-------- GIVEN MATERIAL

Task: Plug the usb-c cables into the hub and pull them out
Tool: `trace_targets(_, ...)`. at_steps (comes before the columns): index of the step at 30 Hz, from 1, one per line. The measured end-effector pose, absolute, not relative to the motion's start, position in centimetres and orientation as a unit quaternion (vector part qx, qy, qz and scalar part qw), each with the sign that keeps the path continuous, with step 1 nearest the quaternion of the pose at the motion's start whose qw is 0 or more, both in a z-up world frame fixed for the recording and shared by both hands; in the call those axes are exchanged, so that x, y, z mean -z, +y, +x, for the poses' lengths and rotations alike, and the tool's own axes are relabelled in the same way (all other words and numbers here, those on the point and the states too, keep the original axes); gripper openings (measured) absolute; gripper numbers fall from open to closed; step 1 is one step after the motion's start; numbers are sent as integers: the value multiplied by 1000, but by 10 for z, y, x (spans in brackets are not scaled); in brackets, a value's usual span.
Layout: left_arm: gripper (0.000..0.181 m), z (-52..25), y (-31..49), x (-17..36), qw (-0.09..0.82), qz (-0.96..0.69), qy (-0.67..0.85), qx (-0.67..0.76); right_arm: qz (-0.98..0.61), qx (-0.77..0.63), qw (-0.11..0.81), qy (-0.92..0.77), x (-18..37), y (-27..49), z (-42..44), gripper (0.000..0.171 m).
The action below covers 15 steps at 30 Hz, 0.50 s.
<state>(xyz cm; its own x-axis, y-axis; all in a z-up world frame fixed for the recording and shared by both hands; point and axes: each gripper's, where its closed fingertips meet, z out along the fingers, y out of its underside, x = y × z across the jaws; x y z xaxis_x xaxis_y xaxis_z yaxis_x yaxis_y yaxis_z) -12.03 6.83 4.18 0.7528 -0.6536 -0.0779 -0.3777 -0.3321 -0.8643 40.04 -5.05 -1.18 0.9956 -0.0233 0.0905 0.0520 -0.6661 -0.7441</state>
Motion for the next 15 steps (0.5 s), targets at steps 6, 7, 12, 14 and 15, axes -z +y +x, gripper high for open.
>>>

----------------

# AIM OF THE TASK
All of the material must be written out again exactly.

# OUTPUT FOR THIS EXERCISE
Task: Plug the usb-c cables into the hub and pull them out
Tool: `trace_targets(_, ...)`. at_steps (comes before the columns): index of the step at 30 Hz, from 1, one per line. The measured end-effector pose, absolute, not relative to the motion's start, position in centimetres and orientation as a unit quaternion (vector part qx, qy, qz and scalar part qw), each with the sign that keeps the path continuous, with step 1 nearest the quaternion of the pose at the motion's start whose qw is 0 or more, both in a z-up world frame fixed for the recording and shared by both hands; in the call those axes are exchanged, so that x, y, z mean -z, +y, +x, for the poses' lengths and rotations alike, and the tool's own axes are relabelled in the same way (all other words and numbers here, those on the point and the states too, keep the original axes); gripper openings (measured) absolute; gripper numbers fall from open to closed; step 1 is one step after the motion's start; numbers are sent as integers: the value multiplied by 1000, but by 10 for z, y, x (spans in brackets are not scaled); in brackets, a value's usual span.
Layout: left_arm: gripper (0.000..0.181 m), z (-52..25), y (-31..49), x (-17..36), qw (-0.09..0.82), qz (-0.96..0.69), qy (-0.67..0.85), qx (-0.67..0.76); right_arm: qz (-0.98..0.61), qx (-0.77..0.63), qw (-0.11..0.81), qy (-0.92..0.77), x (-18..37), y (-27..49), z (-42..44), gripper (0.000..0.171 m).
The action below covers 15 steps at 30 Hz, 0.50 s.
<state>(xyz cm; its own x-axis, y-axis; all in a z-up world frame fixed for the recording and shared by both hands; point and axes: each gripper's, where its closed fingertips meet, z out along the fingers, y out of its underside, x = y × z across the jaws; x y z xaxis_x xaxis_y xaxis_z yaxis_x yaxis_y yaxis_z) -12.03 6.83 4.18 0.7528 -0.6536 -0.0779 -0.3777 -0.3321 -0.8643 40.04 -5.05 -1.18 0.9956 -0.0233 0.0905 0.0520 -0.6661 -0.7441</state>
Motion for the next 15 steps (0.5 s), targets at steps 6, 7, 12, 14 and 15, axes -z +y +x, gripper high for open.
>>>

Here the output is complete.